Yes, it’s only four blocks but it was really raining so into the taxi we went. No problems on the way there. On the way home, I showed the driver a card with our address in Chinese and a map. He studies it for a minute, then says, “Dongtai Lu?” I say, “Yes, Dongtai.” He says ok and we take off. I realize as we make our first turn that he is going the long way. We go another block and he takes a left when he should take a right. Now we are going the long, long way. Another block and he is in the lane to take another left. I say, “No, no, Dongtai” and point to the right. He looks annoyed and says he’ll have to turn around. I can’t tell if he’s annoyed because he was purposely taking a long way to increase the fare (though they don’t tip here so this seems odd) or he is annoyed I don’t speak Chinese or maybe he’s annoyed because he is hoping to kidnap us and I’ve foiled his plans. But after he turns around, I deftly tell him “you zhuan” (yo gwhy) and “zuo zhuan” (zo gwhy) when I want him to go left and right and safely direct us home narrowly avoiding a potential tunnel mishap.
Ok. So it’s only two short phrases that are pretty easy to pronounce but as the Brits say, I was quite chuffed.
Here is an example of a picture I got with a text message from some random number:
Oh and I thought this was funny…my most recent email from Amazon. This is what Google translate has come up with:
“Your order (Order No. C01-8403763-4026225), the Treasury has to arrange the shipment is expected tomorrow can be served, Please be patient, keep the phone smooth and note that check. My Account – You can also order information for the distribution company Contact directly with distribution companies to confirm the delivery time. Cause delivery delays due to weather and other reasons, we will notify you in advance. If you have received the goods, please ignore this message.”
Will be keeping the phone smooth. here in the PRC…
If I don’t get a chance to post tomorrow…Happy Thanksgiving!
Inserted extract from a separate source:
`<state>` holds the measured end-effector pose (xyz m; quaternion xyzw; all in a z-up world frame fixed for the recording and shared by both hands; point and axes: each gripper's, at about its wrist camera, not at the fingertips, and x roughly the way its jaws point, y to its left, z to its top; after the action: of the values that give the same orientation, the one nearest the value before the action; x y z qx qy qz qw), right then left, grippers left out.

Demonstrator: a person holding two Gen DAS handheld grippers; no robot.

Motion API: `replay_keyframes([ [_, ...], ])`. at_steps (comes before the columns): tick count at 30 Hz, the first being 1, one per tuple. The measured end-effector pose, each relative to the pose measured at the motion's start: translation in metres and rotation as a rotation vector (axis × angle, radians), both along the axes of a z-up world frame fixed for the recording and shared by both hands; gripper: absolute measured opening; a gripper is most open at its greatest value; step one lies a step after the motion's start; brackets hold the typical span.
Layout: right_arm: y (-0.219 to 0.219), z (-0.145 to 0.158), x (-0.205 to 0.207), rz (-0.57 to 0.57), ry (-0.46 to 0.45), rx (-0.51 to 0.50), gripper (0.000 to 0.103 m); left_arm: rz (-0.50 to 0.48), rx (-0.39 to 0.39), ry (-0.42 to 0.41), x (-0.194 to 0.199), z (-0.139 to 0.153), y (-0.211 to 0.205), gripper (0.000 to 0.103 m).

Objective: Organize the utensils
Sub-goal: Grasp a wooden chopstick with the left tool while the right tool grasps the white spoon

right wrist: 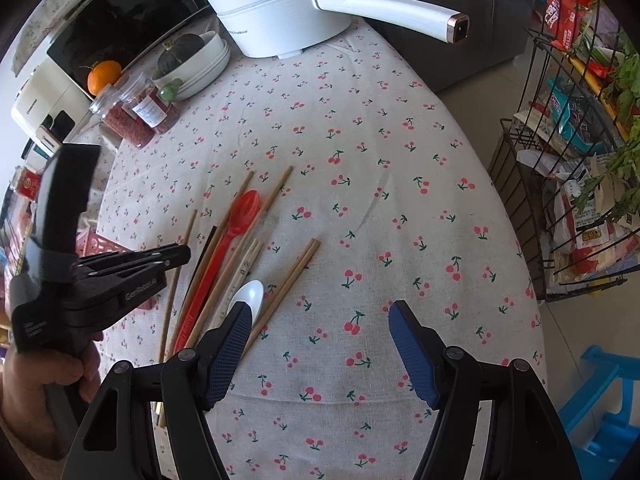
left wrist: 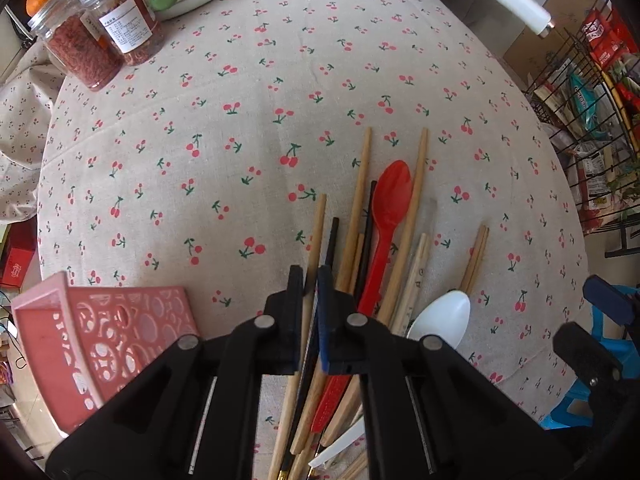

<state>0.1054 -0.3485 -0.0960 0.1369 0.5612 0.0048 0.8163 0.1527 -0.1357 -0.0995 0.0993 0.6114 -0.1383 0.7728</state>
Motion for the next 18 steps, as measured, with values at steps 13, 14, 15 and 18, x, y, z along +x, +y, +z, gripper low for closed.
replay_keyframes([
  [13,0.018,-0.032,0.027,-0.002,0.054,0.091,0.062,-0.034,-0.227,-0.227,-0.060,0.086,0.058,0.007],
  [14,0.022,-0.034,0.028,0.009,0.054,0.108,0.057,-0.034,-0.241,-0.241,-0.065,0.089,0.061,0.007],
  [15,0.025,-0.037,0.029,0.018,0.057,0.124,0.051,-0.031,-0.256,-0.254,-0.069,0.091,0.066,0.007],
  [18,0.031,-0.047,0.032,0.021,0.076,0.179,0.036,-0.011,-0.313,-0.295,-0.079,0.094,0.084,0.007],
])
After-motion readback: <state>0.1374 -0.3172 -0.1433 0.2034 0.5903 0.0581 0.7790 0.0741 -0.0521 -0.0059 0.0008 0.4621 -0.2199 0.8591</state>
I can’t believe I forgot the funniest part of my Amazon saga…when the delivery guy finally came to the door, he shows me the packing slip with the address I typed in. He points to one of the characters that is crossed out in pen. Above it someone hand wrote the correct character. He points at it and I can tell he is saying, “see, silly American, you wrote 东 instead of 路. DUH!” Oh, how we laughed.